Our music-based sentiment measure also involves subjectivity, since the valence algorithm was initially trained based on experts’ opinion. However, the sentiment measure applies to songs all over the world, which increases comparability. While equivalent words in different languages have different meanings, music is less equivocal: as is often emphasized, “music is a universal language.” Mehr et al. (2019) study 315 cultures and find that they use similar kinds of music in a similar context, suggesting music has universal properties that likely reflect commonalities of human cognition throughout the world. Thus, a measure of song valence is likely to be applicable globally. Moreover, music captures ineffable emotions that a word-based sentiment measure cannot.

This paper is also related to studies investigating high-frequency proxies of sentiment using non-textual sources. Obaid and Pukthuanthong (2021) estimate sentiment in the U.S. through a sample of editorial news photos. Like them, we study a measure that may convey sentiment more effectively than words, but an audio rather than visual one. Our analysis also differs by considering an endogenous measure of mood, studying 40 countries, and analyzing equity fund flows and government bond returns in addition to stock returns.
Finally, our study is part of a new stream of literature using big data in finance. Music sentiment satisfies the three features of big data identified by Goldstein, Spatt, and Ye (2021). It is large in size, aggregating the listening behavior across all Spotify listeners with a country every day. It is high dimension, as a song has multiple characteristics that feed into its valence measure. It is also unstructured, requiring an algorithm to assess its positivity. All three features mean that music streaming is an aggregate measure of consumption available at high frequency, whose positivity can be assessed to form a proxy for national sentiment.

We observe that South American countries have a higher average SWAV, whereas Asian countries have a lower average SWAV. Fig. 2 plots daily SWAV over time for three countries: US, Brazil (which has one of the highest average SWAV), and Taiwan (which has one of the lowest).
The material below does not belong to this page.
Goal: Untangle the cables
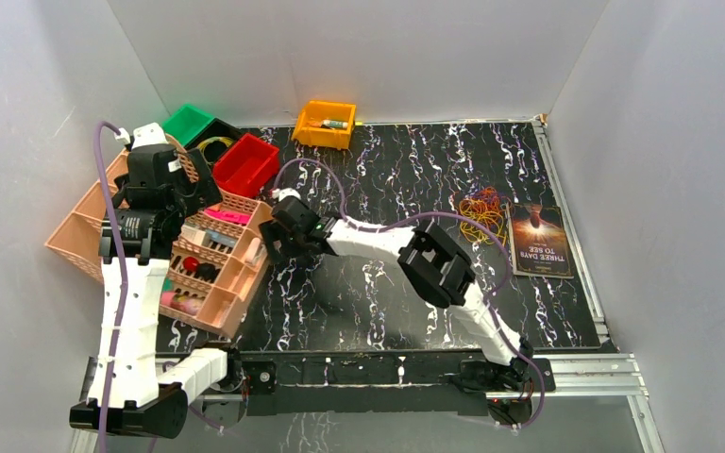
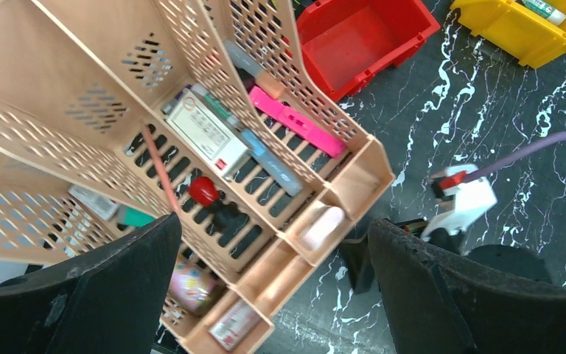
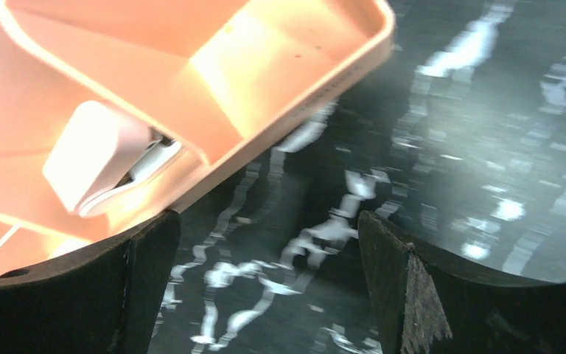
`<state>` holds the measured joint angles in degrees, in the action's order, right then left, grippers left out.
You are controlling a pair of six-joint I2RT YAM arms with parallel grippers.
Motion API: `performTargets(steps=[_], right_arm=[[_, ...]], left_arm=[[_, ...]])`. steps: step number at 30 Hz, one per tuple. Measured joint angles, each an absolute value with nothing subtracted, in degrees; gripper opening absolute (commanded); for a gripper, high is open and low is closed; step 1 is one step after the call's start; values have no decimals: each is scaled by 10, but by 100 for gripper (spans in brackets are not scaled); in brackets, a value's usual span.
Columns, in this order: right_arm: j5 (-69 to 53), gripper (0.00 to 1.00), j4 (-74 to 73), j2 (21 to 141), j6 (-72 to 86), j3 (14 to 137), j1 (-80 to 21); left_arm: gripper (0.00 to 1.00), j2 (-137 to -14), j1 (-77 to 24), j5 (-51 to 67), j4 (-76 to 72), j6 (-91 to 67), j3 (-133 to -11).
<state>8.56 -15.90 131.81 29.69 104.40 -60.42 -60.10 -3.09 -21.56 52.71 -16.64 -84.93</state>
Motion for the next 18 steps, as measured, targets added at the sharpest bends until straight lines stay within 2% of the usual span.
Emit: performTargets(steps=[9, 13, 18], right_arm=[[14, 98, -79, 1353, 319, 1077, -634], [37, 98, -42, 1300, 301, 982, -629], [81, 98, -30, 1162, 268, 805, -616]], left_arm=[[98, -601, -31, -209, 527, -169, -848], [98, -603, -31, -190, 521, -167, -846], [98, -622, -31, -149, 490, -165, -834]])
Although SWAV is persistent, it also exhibits variations over time that we can exploit to construct a music-based sentiment measure. The coefficient of variation (standard deviation divided by the mean) of daily SWAV is 5.5% when computed separately for each country and then averaged. The persistence of SWAV means that our music-based sentiment measure is based on changes in SWAV.
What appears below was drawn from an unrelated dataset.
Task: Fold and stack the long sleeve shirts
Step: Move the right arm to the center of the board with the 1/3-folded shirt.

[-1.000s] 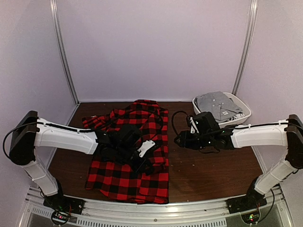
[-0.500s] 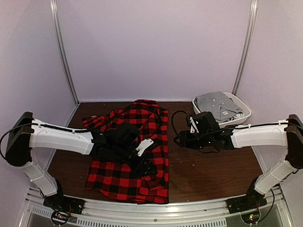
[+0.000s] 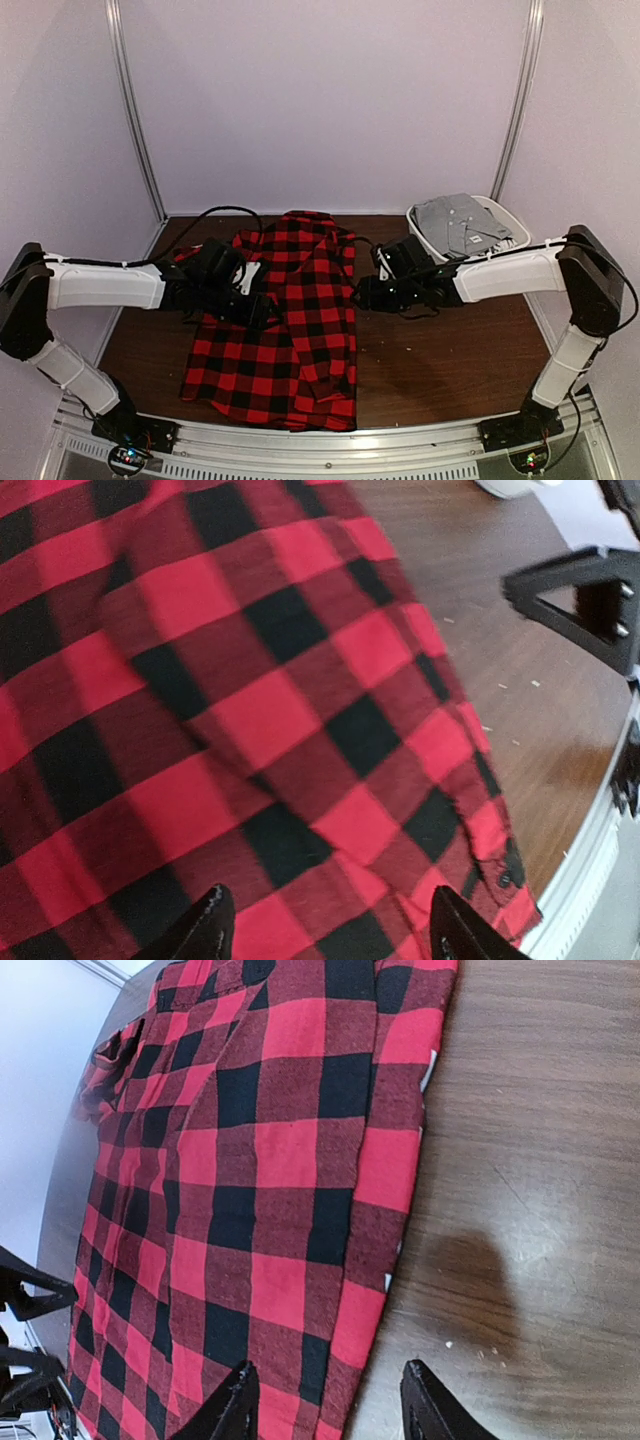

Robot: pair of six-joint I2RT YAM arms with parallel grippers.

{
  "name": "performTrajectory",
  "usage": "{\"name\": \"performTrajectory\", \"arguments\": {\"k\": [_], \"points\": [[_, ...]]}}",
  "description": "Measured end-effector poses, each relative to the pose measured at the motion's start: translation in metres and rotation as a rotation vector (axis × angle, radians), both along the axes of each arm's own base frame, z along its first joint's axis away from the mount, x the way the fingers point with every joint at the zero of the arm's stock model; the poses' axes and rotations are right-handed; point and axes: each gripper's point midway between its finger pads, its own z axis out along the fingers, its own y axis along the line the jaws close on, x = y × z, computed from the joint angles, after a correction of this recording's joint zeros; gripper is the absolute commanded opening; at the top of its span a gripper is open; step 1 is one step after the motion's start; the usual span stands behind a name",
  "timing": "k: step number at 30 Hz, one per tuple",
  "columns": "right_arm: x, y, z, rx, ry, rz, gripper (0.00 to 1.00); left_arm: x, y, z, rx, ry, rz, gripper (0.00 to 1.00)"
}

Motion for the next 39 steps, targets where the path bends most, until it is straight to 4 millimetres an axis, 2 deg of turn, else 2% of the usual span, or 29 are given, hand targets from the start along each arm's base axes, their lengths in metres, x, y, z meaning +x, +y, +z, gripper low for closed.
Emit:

To match our music sentiment measure with stock market and macroeconomic data, we aggregate it at a weekly level to avoid non-synchronicity between the opening and closing times of the stock markets and the time of day that Spotify reports its daily statistics. Such non-synchronicity would lead to a daily measure of SWAV partially leading daily stock returns for some indices and lagging it for others. We define our sentiment measure as the weekly change in sentiment, both to control for country-level differences in the average level of sentiment, as shown in Figure 1, and also because we expect the change in sentiment to cause changes in stock prices.”